463 BC in various calendars
- Gregorian calendar: 463 BC CDLXIII BC
- Ab urbe condita: 291
- Ancient Egypt era: XXVII dynasty, 63
- - Pharaoh: Artaxerxes I of Persia, 3
- Ancient Greek Olympiad (summer): 79th Olympiad, year 2
- Assyrian calendar: 4288
- Balinese saka calendar: N/A
- Bengali calendar: −1056 – −1055
- Berber calendar: 488
- Buddhist calendar: 82
- Burmese calendar: −1100
- Byzantine calendar: 5046–5047
- Chinese calendar: 丁丑年 (Fire Ox) 2235 or 2028 — to — 戊寅年 (Earth Tiger) 2236 or 2029
- Coptic calendar: −746 – −745
- Discordian calendar: 704
- Ethiopian calendar: −470 – −469
- Hebrew calendar: 3298–3299
- - Vikram Samvat: −406 – −405
- - Shaka Samvat: N/A
- - Kali Yuga: 2638–2639
- Holocene calendar: 9538
- Iranian calendar: 1084 BP – 1083 BP
- Islamic calendar: 1117 BH – 1116 BH
- Javanese calendar: N/A
- Julian calendar: N/A
- Korean calendar: 1871
- Minguo calendar: 2374 before ROC 民前2374年
- Nanakshahi calendar: −1930
- Thai solar calendar: 80–81
- Tibetan calendar: མེ་མོ་གླང་ལོ་ (female Fire-Ox) −336 or −717 or −1489 — to — ས་ཕོ་སྟག་ལོ་ (male Earth-Tiger) −335 or −716 or −1488

= 463 BC =

Year 463 BC was a year of the pre-Julian Roman calendar. At the time, it was known as the Year of the Consulship of Priscus and Helva (or, less frequently, year 291 Ab urbe condita). The denomination 463 BC for this year has been used since the early medieval period, when the Anno Domini calendar era became the prevalent method in Europe for naming years.
== Events ==

=== By place ===
==== Rome ====
- The Senate and People of Rome appoint Gaius Aemilius Mamercus interrex.
==== Greece ====
- In Athens, the democratic statesman Ephialtes and the young Pericles attempt to get the oligarchic Kimon ostracized for allegedly receiving bribes.

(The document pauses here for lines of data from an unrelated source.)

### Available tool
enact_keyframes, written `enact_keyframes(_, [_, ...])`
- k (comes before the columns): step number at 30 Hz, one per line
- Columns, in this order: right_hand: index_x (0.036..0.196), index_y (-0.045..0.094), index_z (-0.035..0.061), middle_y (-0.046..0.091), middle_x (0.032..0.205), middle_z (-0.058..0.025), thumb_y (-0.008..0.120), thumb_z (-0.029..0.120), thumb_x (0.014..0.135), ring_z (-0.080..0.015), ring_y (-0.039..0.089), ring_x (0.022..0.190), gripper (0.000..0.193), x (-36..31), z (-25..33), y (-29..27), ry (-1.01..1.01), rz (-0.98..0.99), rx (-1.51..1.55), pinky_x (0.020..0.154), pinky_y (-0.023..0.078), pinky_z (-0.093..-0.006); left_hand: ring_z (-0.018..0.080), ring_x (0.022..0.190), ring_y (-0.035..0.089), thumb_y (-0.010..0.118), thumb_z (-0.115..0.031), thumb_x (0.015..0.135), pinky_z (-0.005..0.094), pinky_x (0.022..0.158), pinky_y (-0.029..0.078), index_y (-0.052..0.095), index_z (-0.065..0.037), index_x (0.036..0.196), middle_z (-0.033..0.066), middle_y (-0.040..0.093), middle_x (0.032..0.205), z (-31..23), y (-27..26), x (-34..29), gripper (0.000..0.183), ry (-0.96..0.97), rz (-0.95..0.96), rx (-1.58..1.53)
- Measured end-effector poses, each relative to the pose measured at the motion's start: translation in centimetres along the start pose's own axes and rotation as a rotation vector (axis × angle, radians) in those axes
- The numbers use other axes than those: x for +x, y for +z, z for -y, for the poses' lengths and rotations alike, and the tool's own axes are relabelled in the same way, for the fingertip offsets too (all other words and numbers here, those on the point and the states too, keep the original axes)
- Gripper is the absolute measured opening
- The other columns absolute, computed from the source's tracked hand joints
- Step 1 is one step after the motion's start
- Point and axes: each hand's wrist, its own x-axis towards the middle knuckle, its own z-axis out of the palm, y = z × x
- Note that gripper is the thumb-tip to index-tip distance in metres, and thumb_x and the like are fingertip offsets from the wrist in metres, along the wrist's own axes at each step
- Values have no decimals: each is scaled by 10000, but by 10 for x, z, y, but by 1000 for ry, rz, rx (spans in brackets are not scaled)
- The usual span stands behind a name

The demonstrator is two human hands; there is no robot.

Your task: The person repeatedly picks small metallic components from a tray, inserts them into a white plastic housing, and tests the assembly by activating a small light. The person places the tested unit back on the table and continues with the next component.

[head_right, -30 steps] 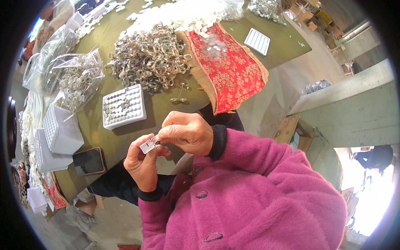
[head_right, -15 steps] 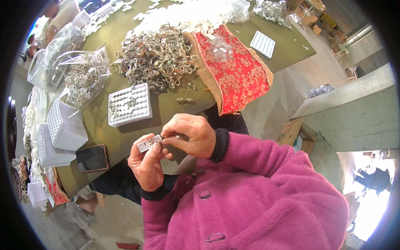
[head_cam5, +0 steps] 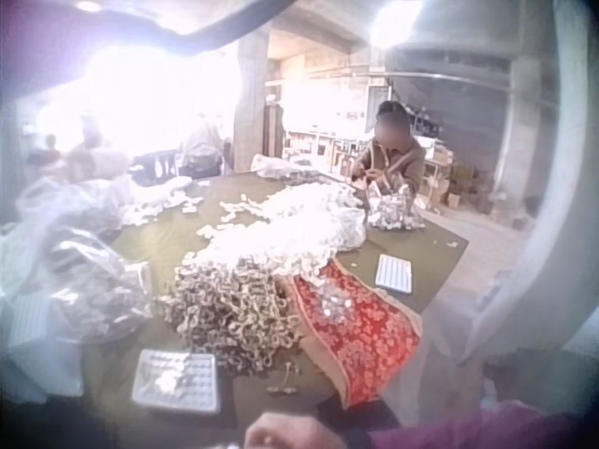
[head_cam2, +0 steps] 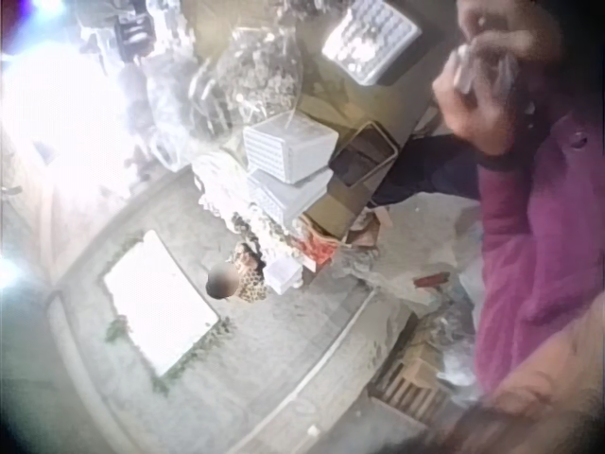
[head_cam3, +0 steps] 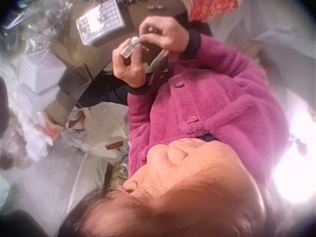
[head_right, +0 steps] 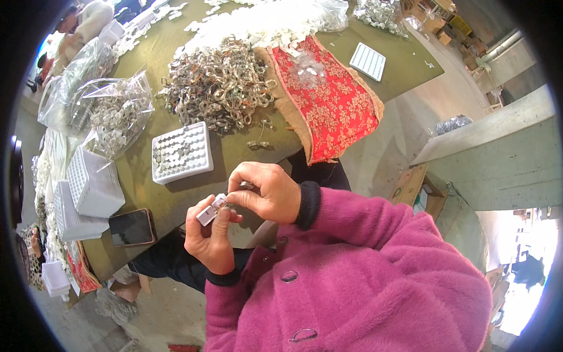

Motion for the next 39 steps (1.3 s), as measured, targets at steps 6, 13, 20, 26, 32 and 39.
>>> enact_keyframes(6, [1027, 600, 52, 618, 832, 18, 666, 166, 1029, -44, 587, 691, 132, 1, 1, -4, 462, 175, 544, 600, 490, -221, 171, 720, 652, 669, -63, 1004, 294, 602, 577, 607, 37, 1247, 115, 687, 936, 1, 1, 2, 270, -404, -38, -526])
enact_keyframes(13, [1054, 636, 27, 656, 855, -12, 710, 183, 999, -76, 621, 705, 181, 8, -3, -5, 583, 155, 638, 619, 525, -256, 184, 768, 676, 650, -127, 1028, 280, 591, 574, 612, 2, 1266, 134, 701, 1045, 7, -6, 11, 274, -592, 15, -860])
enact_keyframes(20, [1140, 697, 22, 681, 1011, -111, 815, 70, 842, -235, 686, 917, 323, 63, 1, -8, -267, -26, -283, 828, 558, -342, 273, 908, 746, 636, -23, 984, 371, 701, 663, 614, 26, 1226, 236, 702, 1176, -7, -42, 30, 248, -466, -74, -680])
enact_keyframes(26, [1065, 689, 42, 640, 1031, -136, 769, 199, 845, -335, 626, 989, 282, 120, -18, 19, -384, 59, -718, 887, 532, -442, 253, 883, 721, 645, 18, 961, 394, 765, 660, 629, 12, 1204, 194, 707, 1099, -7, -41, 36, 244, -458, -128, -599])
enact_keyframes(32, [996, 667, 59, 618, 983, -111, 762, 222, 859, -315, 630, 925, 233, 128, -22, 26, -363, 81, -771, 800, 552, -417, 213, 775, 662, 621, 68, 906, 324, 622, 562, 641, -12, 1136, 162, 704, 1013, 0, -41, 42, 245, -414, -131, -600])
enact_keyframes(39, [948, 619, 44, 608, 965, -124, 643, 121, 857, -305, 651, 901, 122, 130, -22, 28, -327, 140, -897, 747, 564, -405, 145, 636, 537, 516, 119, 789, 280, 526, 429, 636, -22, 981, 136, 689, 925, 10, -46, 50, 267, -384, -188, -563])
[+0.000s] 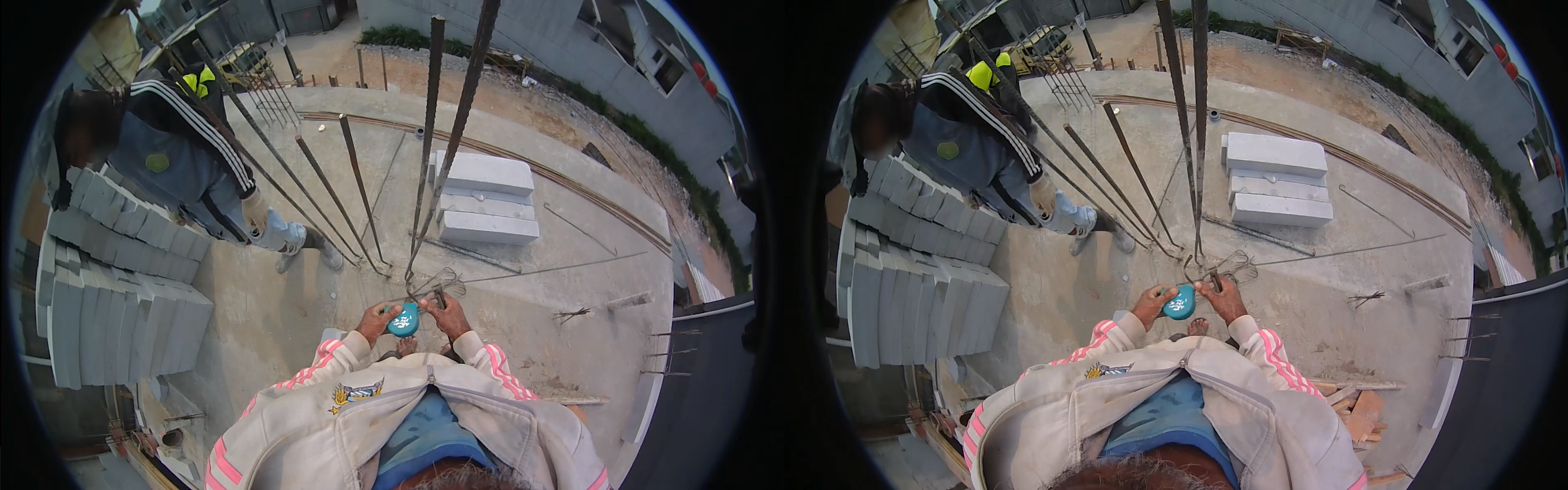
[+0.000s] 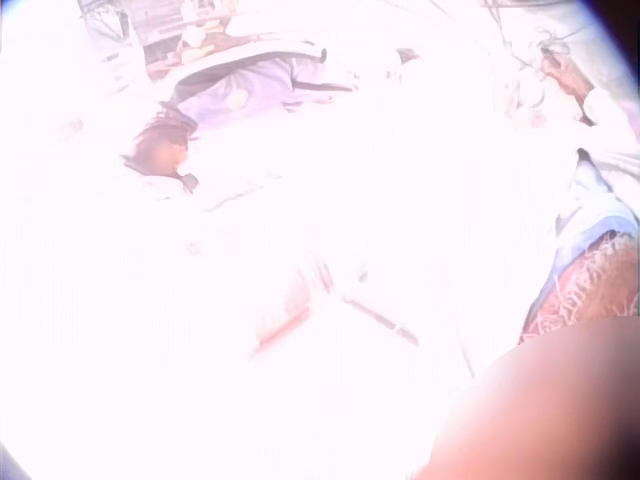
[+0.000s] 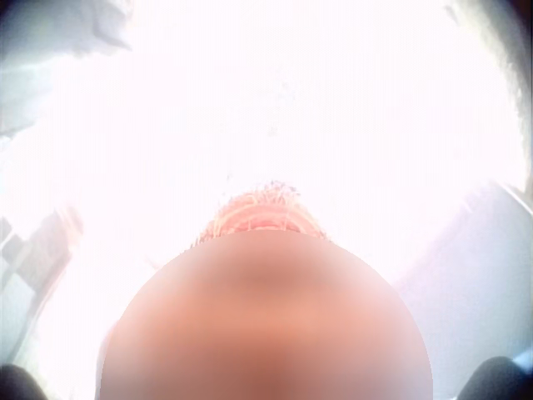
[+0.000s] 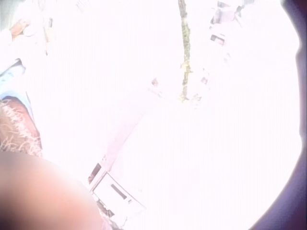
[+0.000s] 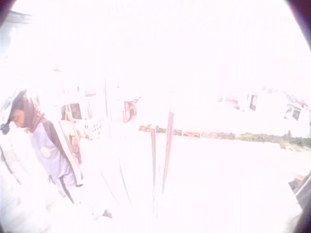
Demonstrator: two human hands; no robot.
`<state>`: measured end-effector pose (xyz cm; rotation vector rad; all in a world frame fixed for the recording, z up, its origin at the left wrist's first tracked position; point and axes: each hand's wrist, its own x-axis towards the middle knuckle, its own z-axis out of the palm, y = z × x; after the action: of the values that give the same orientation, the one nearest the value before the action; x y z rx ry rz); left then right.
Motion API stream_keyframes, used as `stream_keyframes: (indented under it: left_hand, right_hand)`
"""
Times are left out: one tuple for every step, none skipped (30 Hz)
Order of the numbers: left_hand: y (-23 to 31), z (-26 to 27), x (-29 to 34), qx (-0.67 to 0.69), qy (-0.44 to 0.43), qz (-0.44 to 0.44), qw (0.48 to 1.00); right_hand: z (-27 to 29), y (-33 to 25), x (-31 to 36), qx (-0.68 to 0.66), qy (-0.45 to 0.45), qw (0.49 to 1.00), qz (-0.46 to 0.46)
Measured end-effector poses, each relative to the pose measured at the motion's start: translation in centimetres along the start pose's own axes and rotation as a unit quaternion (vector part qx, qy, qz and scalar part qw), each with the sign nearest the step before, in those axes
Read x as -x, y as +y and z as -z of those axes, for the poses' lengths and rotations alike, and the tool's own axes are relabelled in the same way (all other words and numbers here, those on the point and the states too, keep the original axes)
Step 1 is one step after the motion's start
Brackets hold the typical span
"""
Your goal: The person uses a tape measure to measure distances on a construction site floor, then picks up and moves a large flat board and a white concrete block. The person places the block on the floor and uses a hammer to tap it into position.
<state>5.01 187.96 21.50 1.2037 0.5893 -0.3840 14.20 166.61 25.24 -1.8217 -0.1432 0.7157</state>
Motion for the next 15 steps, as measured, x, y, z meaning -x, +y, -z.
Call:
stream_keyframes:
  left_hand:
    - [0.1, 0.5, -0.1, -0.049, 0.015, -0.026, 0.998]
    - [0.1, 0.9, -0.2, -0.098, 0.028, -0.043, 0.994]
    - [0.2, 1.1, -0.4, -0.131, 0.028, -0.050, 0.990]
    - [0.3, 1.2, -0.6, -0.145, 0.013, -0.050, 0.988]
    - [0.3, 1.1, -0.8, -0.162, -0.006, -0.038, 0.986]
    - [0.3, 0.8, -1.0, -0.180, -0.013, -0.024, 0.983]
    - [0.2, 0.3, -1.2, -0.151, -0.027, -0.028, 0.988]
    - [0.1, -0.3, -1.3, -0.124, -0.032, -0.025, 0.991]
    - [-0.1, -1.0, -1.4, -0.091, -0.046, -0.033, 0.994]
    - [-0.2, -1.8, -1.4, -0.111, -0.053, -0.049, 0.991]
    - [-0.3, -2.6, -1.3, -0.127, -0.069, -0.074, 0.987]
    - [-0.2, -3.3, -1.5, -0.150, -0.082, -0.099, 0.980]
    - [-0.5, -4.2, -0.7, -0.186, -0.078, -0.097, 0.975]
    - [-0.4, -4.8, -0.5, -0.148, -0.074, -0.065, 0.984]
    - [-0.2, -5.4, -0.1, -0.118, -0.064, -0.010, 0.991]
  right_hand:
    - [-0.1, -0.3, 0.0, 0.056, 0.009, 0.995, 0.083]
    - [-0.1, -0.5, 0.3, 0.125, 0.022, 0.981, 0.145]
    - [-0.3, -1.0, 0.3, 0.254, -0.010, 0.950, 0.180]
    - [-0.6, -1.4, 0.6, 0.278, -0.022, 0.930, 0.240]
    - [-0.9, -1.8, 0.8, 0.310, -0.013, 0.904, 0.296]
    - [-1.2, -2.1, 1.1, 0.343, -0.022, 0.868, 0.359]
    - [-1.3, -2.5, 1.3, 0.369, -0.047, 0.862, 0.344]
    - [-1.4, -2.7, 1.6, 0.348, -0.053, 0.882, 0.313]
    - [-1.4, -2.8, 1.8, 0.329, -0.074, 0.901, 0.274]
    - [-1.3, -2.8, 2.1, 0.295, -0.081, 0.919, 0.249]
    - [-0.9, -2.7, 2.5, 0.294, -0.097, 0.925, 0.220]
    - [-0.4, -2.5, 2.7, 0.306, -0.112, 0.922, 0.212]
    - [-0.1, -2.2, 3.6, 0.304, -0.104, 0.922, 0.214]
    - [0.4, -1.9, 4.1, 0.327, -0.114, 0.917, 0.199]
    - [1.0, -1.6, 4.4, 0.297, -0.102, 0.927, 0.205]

Kimon is charged by Pericles and other democratic politicians with having been bribed not to attack the King of Macedonia (who may have been suspected of covertly helping the Thasian rebels). Though Kimon is acquitted, his influence on the Athenian people is waning.
- Themistocles, who is in exile, approaches the Persian King Artaxerxes I seeking Persian help in regaining power in Athens. Artaxerxes is unwilling to help him, but gives him the satrapy of Magnesia.
- After a two year siege, Thasos falls to the Athenians under Kimon who compels the Thasians to destroy their walls, surrender their ships, pay an indemnity and an annual contribution to Athens.